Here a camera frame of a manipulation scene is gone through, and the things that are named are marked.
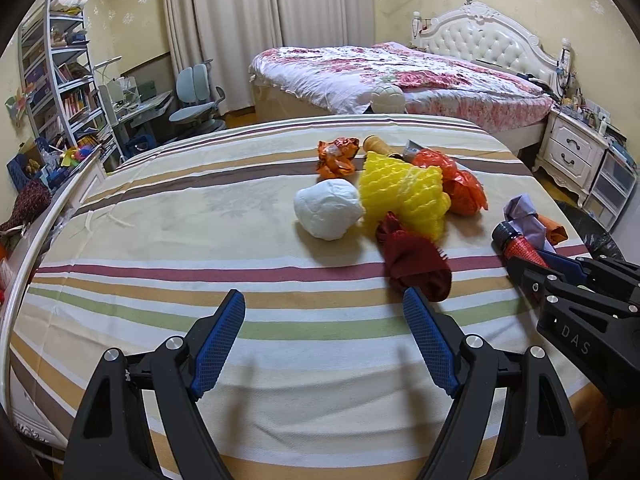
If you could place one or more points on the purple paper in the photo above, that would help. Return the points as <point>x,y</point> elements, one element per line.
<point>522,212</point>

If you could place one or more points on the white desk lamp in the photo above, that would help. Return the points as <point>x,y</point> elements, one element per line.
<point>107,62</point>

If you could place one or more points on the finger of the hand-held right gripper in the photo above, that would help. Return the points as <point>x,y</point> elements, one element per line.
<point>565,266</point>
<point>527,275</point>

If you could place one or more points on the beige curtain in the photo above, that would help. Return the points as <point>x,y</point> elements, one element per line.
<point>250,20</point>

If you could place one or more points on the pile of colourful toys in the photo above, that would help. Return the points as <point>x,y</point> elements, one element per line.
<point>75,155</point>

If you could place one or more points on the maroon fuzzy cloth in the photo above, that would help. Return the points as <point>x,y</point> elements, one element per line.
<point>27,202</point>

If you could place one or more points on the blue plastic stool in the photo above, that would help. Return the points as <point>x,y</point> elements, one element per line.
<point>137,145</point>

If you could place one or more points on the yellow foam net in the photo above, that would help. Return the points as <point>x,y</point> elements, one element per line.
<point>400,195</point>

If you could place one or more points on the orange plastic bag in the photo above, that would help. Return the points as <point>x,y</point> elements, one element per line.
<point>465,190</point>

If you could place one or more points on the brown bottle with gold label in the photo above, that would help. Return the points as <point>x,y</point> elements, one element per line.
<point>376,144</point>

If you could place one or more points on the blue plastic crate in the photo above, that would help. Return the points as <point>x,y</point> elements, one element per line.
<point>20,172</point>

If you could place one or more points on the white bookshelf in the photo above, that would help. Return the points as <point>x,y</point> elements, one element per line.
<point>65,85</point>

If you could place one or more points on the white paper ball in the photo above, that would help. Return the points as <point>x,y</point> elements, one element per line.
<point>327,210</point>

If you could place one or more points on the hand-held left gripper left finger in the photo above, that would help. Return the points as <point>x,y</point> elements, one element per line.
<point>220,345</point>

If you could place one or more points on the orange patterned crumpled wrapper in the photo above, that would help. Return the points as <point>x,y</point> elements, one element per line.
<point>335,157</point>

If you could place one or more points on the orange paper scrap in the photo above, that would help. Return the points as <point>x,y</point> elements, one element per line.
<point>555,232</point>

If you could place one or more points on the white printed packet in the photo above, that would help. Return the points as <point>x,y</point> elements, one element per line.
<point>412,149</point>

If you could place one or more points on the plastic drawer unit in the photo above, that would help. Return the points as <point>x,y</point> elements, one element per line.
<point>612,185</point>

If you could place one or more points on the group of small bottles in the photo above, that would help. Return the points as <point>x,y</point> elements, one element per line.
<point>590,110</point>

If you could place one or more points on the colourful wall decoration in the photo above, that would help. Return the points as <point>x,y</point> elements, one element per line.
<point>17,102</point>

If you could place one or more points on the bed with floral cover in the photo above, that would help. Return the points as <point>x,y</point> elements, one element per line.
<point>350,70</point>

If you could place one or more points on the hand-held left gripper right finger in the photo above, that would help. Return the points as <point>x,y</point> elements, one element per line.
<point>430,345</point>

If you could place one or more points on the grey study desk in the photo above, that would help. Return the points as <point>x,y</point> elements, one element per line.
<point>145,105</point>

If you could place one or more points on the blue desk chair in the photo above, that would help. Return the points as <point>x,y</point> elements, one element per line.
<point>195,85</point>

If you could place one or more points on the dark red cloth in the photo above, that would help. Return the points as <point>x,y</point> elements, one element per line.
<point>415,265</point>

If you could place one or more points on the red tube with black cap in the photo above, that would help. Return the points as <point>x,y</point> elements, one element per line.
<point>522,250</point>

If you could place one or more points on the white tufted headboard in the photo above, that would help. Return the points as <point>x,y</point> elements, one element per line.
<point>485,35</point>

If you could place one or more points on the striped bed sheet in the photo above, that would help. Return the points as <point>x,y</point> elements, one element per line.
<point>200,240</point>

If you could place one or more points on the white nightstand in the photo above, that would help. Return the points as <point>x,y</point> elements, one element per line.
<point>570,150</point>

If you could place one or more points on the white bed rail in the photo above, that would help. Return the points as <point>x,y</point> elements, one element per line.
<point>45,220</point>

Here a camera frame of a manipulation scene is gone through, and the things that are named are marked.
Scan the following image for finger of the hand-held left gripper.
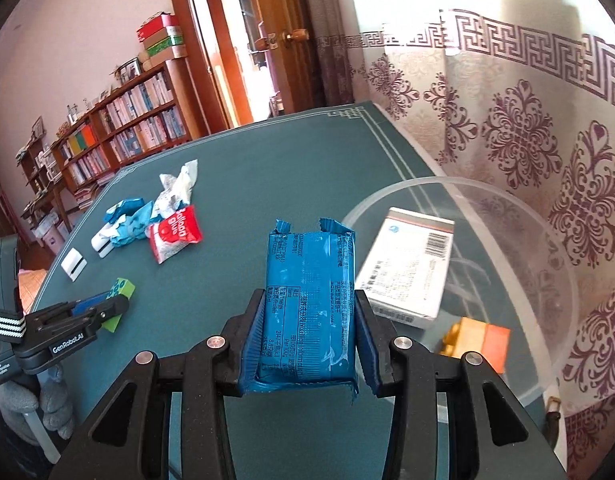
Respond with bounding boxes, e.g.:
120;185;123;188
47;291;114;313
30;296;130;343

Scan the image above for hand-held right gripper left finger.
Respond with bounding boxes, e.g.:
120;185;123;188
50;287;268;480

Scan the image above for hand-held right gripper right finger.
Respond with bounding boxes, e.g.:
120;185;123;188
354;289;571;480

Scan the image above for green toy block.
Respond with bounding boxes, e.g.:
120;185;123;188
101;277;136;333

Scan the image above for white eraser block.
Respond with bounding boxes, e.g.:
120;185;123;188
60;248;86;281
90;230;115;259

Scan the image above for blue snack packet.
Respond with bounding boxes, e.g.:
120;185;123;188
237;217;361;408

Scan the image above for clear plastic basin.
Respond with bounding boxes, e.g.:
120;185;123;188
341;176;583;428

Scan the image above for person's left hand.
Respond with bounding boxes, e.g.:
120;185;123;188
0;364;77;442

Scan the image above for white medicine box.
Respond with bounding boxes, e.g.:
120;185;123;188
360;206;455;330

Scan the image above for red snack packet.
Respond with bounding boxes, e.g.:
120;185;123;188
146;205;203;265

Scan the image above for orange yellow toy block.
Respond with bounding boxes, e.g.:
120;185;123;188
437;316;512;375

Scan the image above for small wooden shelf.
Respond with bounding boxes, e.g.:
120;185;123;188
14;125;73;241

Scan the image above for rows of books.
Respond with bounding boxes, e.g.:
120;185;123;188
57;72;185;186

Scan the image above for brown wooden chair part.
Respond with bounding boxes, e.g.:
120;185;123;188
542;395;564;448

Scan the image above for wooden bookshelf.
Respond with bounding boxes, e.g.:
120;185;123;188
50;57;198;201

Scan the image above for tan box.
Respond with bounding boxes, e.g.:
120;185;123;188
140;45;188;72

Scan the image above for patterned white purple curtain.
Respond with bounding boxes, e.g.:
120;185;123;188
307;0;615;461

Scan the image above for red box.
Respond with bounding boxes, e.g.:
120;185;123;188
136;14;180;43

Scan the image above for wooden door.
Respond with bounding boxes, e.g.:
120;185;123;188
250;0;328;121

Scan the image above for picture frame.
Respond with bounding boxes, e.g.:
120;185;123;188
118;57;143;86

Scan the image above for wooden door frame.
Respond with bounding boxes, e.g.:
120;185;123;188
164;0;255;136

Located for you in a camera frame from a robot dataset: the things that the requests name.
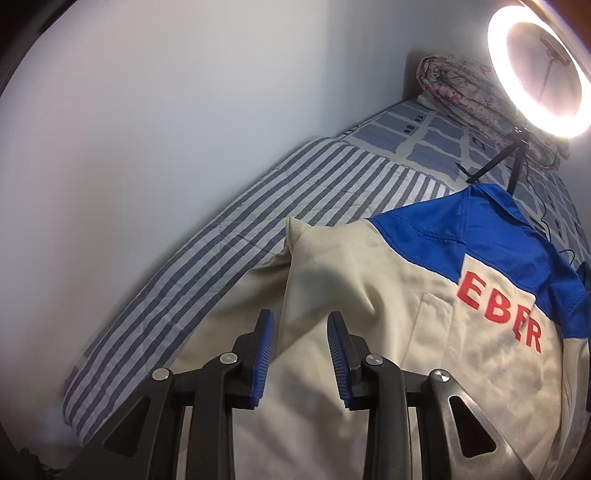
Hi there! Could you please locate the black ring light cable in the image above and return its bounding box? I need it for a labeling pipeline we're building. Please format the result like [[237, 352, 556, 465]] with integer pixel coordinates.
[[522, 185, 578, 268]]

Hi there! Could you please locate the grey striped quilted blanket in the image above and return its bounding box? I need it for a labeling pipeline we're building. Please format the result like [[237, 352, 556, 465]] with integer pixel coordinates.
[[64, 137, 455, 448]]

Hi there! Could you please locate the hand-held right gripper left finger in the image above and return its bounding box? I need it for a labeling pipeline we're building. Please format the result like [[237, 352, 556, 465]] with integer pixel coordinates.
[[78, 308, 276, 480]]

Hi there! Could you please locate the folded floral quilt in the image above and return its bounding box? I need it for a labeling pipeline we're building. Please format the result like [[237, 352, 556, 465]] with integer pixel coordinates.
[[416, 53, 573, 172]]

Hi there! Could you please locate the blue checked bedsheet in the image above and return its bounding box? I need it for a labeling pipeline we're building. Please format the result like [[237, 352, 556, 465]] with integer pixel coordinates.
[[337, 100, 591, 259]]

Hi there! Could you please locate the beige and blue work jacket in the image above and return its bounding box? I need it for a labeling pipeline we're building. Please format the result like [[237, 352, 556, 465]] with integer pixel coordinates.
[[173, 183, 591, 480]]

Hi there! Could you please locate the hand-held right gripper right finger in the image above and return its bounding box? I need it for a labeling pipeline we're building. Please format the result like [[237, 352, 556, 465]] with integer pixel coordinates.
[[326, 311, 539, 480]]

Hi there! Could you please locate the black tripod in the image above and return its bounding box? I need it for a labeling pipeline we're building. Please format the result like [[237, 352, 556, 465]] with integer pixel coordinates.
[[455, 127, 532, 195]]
--------------------
» WHAT THE EXERCISE ASKS: I need every line of the data that has the word "curtain"; please list them.

» EXERCISE ANSWER:
If you could place one or more points on the beige curtain in the photo above, that would help. Return the points as <point>x,y</point> elements, one element per line.
Scan the image above for patterned white purple curtain.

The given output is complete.